Learn how to interact with datasets using Clarifai SDKs


A dataset is a structured collection of data that serves as the foundation for training and evaluating machine learning models. Effective dataset management is essential to ensure data quality, consistency, and accessibility throughout the entire development lifecycle, from initial data collection to model deployment.

Clarifai’s robust SDKs empower you to simplify and optimize interactions with datasets, enabling seamless organization, annotation, and utilization of your data for AI applications.

Creating Datasets

Leverage the robust capabilities of the Clarifai SDKs to seamlessly generate datasets within your application. Through the API, you can initiate the creation of a dataset by specifying a unique dataset ID. This process empowers you to tailor your datasets to the specific needs of your application, ensuring a customized and efficient data.

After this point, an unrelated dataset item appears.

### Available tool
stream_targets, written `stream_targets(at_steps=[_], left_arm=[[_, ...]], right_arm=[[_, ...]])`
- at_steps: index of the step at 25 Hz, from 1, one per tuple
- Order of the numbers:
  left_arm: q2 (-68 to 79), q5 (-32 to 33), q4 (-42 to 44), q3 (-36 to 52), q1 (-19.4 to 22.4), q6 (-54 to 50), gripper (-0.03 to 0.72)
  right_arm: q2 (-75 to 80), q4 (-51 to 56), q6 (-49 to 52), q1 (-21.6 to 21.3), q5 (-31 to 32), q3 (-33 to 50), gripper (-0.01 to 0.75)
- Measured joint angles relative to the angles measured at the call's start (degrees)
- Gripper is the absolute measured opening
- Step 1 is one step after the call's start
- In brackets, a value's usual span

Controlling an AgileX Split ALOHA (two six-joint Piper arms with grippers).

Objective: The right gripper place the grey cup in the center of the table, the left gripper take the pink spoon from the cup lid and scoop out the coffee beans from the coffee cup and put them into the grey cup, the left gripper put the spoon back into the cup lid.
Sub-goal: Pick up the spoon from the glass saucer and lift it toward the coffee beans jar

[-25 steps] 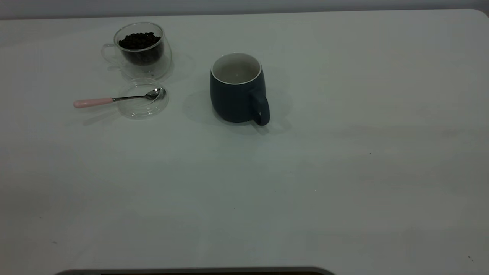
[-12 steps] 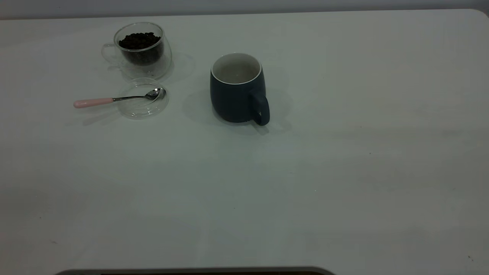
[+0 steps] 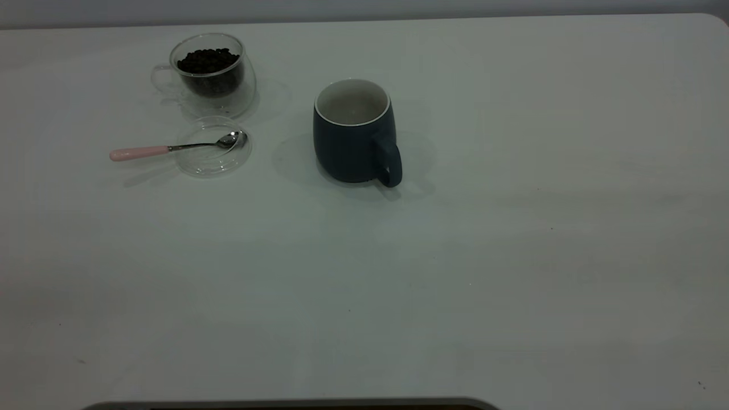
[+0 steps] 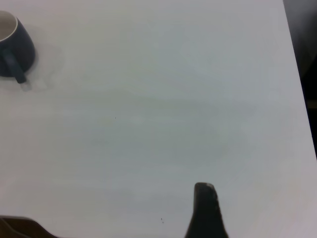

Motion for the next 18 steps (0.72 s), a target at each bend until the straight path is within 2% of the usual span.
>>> stream_targets(at_steps=[18], left_arm=[[0.97,-1.5,-0.65,-0.88,-0.74,-1.59,0.465]], right_arm=[[0.0,0.16,0.06,0.0,0.0,0.0,0.59]])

Visit this link for more information.

from clarifai.client.app import App

app = App(app_id="test_app", user_id="user_id",pat=”YOUR_PAT”)
# Provide the dataset name as parameter in the create_dataset function
dataset = app.create_dataset(dataset_id="first_dataset")
Output
2024-01-19 14:22:26 INFO     clarifai.client.app:                                                        app.py:310
Dataset created
code: SUCCESS
description: "Ok"
req_id: "1dd6eeb1a82394a9a92becee55faf50e"

Create a Dataset Version

Leveraging the power of the Clarifai SDKs, you can effortlessly generate a new dataset version tailored to your specific needs. This process involves utilizing the API to initiate the creation of a version for a designated dataset, identified by its unique dataset ID. By seamlessly integrating this functionality into your workflow, you gain the ability to manage and track different iterations of your datasets effectively.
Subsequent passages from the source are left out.